Thursday’s indictment of Pakistan’s former prime minister Nawaz Sharif along with his daughter, Maryam and her husband, Safdar, was hardly unexpected. Yet, as the noose tightens around Sharif’s political future, he is confronted more than ever before with profound questions over Pakistan’s future, as the country struggles to consolidate its fledgling democracy. In the aftermath of the indictment, Maryam lived up to her reputation as a defiant soul, choosing to once again question the manner in which her father was dismissed on July 28 this year by a verdict from Pakistan’s Supreme Court.

That historical outcome came more than a year after the Sharif family went on trial over the issue of massive unexplained wealth amassed outside Pakistan — noteably luxury apartments overlooking Hyde Park in central London.

In the aftermath of Sharif’s dismissal, his coterie of followers from the Pakistan Muslim League-Nawaz (PML-N) has actively sought to turn the tables by repeatedly referring to a conspiracy that apparently forced out their leader. However, the rare case of a political big-wig being punished in this manner only serves to consolidate Pakistan’s progression towards achieving a robust democracy. In brief, the gap between Sharif’s view of Pakistan’s politics and events on the ground only continues to widen as never before, and with a visible fallout.

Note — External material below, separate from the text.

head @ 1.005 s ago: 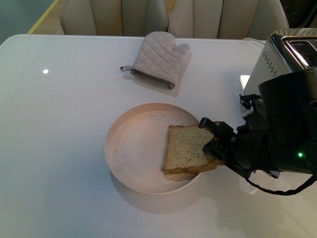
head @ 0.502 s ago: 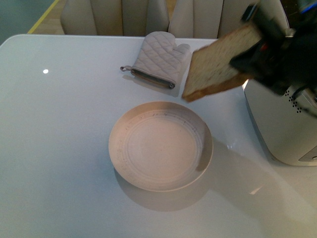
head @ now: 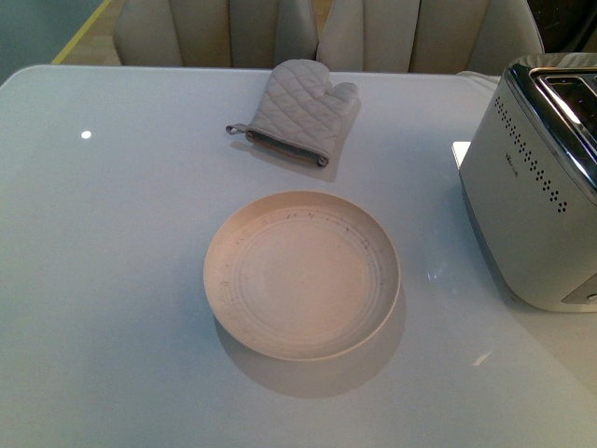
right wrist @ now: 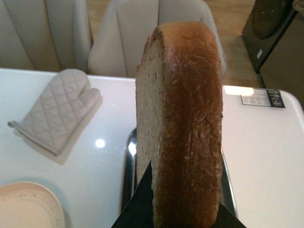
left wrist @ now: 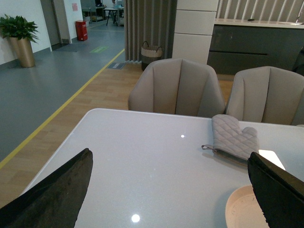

Just hours after the indictment came the latest sign of a likely fracture within the PML-N, when Riaz Hussain Pirzada, a Cabinet minister in Islamabad, publicly called for Sharif’s replacement as the party’s leader. Though he suggested the choice of Shehbaz Sharif, the former prime minister’s younger brother, as the new party leader, Pirzada’s remarks offer an insight to the growing rift within the party.

Fundamentally, the former prime minister and the likes of his daughter have rejected the July verdict of the Supreme Court and in so doing have sought to challenge Pakistan’s apex court. Moreover, their followers, in private conversations, frequently refer to Pakistan’s Army seeking to destabilise Sharif and his party. Though there’s no evidence of such a sinister plan being hatched as Sharif’s trial progresses, the allegations from Sharif’s followers have relied mainly on Pakistan’s history of living under the military’s shadow. However, they are left effectively speechless when confronted with the obvious question: Given that the events that forced out Sharif were prompted by the widely publicised ‘Panama leaks’, which had names of several other individuals from across the globe, where is the conspiracy within Pakistan?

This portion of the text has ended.